In the present study, the patient harbour a terminal 4q35.2 deletion that covering FRG1 and FRG2 genes. FRG1 located closely to an integral number of tandem 3.3-kb repeats, termed D4Z4, which was commonly deleted in most patients with facioscapulohumeral muscular dystrophy (FSHD). FSHD is associated with contraction of the D4Z4 macro satellite repeat, of the unaffected individuals, the D4Z4 array consists of 11 to 150 repeat units, while, the FSHD patients have D4Z4 repeat units from 1 to 10, due to over-expression of FRG1 [22, 23]. FSHD is a progressive skeletal muscle disorder with a highly variable phenotype and incomplete penetrance, typical manifest as striking asymmetry of muscle involvement from side to side and sparing of bulbar extraocular and respiratory muscles [24]. In addition, a previous study indicate that FRG1 appears to be the candidate gene for penetrance and severity of FSHD [11]. Moreover, a previous study [25] suggested that the penetrance of the FSHD was significantly greater for males (95%) than for females (69%).
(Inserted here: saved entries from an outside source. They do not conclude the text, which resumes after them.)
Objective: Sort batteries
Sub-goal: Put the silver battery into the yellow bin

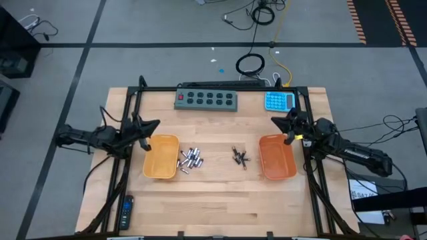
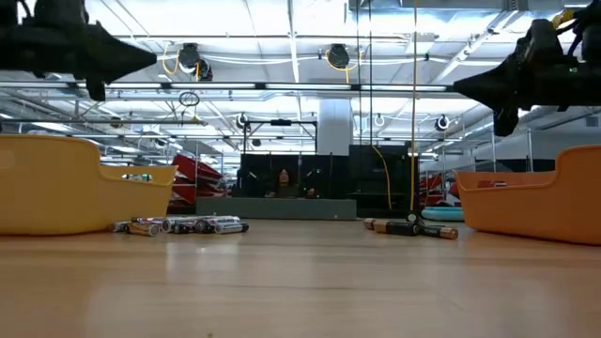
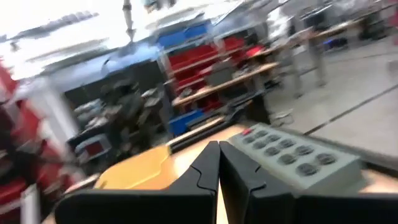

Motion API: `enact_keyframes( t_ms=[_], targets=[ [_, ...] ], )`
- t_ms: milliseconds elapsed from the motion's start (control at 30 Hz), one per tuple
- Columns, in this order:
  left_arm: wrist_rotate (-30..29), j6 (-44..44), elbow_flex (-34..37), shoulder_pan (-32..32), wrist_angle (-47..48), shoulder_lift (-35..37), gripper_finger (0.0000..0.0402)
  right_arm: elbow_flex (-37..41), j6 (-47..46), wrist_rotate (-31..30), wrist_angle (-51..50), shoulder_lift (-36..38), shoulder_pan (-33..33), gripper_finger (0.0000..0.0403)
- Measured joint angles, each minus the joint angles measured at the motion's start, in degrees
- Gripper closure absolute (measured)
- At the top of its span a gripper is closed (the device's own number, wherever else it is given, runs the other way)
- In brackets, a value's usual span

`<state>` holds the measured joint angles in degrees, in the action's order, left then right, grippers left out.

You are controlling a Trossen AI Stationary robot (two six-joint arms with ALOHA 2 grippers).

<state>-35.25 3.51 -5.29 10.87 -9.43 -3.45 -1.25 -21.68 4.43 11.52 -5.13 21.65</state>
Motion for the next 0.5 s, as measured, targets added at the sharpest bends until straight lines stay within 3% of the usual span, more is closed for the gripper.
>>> enact_keyframes(
  t_ms=[100, 267, 367, 500],
  targets=[
    [-1.5, 1.3, -5.0, 0.0, 6.7, -5.8, 0.038, -1.2, 0.7, 4.3, -0.6, -3.6, -0.1, 0.0401],
    [-3.2, 2.2, -16.3, 0.0, 16.5, -19.3, 0.038, -3.6, 3.0, 3.7, -0.8, -11.6, -3.2, 0.0401],
    [-2.6, 1.8, -22.0, 0.0, 19.9, -28.4, 0.038, -5.2, 5.5, -0.9, -0.1, -17.0, -7.9, 0.0401],
    [-1.7, -1.6, -28.4, 0.0, 22.7, -39.8, 0.038, -8.2, 10.5, -13.4, 1.2, -24.3, -16.5, 0.0401]
  ],
)
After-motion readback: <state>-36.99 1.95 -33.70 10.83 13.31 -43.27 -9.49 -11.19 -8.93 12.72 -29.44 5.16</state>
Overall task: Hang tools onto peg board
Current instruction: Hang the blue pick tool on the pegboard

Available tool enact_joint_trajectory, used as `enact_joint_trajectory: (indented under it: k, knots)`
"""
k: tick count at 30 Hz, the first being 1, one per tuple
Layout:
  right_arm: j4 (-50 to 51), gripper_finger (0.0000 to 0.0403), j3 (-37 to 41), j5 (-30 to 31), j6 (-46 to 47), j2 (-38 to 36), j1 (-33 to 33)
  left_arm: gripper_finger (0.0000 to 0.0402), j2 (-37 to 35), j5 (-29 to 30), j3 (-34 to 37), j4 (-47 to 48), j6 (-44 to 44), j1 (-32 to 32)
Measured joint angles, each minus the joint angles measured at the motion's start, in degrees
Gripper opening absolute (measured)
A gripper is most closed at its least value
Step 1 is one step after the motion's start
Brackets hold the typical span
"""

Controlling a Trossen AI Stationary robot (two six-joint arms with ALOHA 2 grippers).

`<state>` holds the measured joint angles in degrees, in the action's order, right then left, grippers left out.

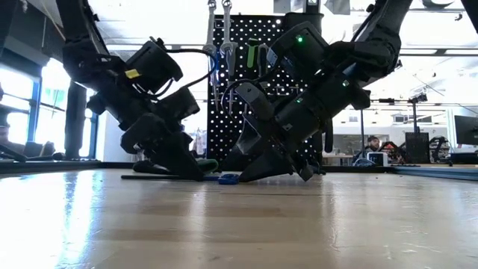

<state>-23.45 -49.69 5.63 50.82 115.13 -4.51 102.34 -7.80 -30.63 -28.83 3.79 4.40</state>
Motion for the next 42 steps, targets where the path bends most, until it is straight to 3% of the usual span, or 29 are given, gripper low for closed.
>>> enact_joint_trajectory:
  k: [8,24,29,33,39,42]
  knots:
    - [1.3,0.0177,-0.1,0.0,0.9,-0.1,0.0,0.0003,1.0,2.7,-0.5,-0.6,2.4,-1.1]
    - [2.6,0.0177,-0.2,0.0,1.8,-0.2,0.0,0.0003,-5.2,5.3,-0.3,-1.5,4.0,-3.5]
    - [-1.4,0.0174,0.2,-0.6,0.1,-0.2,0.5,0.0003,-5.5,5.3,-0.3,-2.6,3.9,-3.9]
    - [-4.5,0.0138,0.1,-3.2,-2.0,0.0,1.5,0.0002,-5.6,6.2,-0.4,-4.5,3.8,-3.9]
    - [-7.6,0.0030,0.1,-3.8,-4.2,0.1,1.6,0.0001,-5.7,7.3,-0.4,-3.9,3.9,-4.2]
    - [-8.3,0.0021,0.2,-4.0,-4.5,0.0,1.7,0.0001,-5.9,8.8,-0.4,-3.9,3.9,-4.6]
In our case study, more work need to be done to investigate the repeat units of D4Z4 to determine whether the FSHD would be diagnosed in the patient.

WES technology was used to investigate the additional variant in our patient. No pathogenic variant was detected by WES. However, a NM_000292: c.1828A > G (p.T610A) variant in PHKA2 gene was observed in the patient and associated with an X-linked recessive inheritance disease coming from the mother side. PHKA2 gene mutations can often cause deficiencies of hepatic phosphorylase kinase activity and result in glycogen storage disease type IXa, with typical clinical symptoms involving combinations of hypoglycaemia, hepatosplenomegaly, short stature, hepatopathy, weakness, fatigue, and motor delay [26, 27]. However, our patient did not have most of these relevant features, except for motor developmental delay. In addition, the PHKA2 gene variant was also identified in the patient’s uncle, who manifest normal clinical phenotypes. Thus, we believe that the c.1828A > G (p.T610A) variant in the PHKA2 gene identified in our patient may not responsible for his clinical anomalies.

To our best knowledge, there have been no reports about patients with 4q35.2 microdeletion that led to the clinical features of involuntary movements and upper eyelid ptosis. We believe both of the involuntary movements and upper eyelid ptosis in the patient may ascribe to the 4q35.2 microdeletion.

In conclusion, our study is a novel analysis of a case of 2.0 Mb 4q35.2 microdeletion in a Chinese pediatric patient. Both of the clinical symptoms of upper eyelid ptosis and involuntary movements were first identified in a patient with 4q35.2 microdeletion, which may broadened the phenotype spectrum of this genetic syndrome.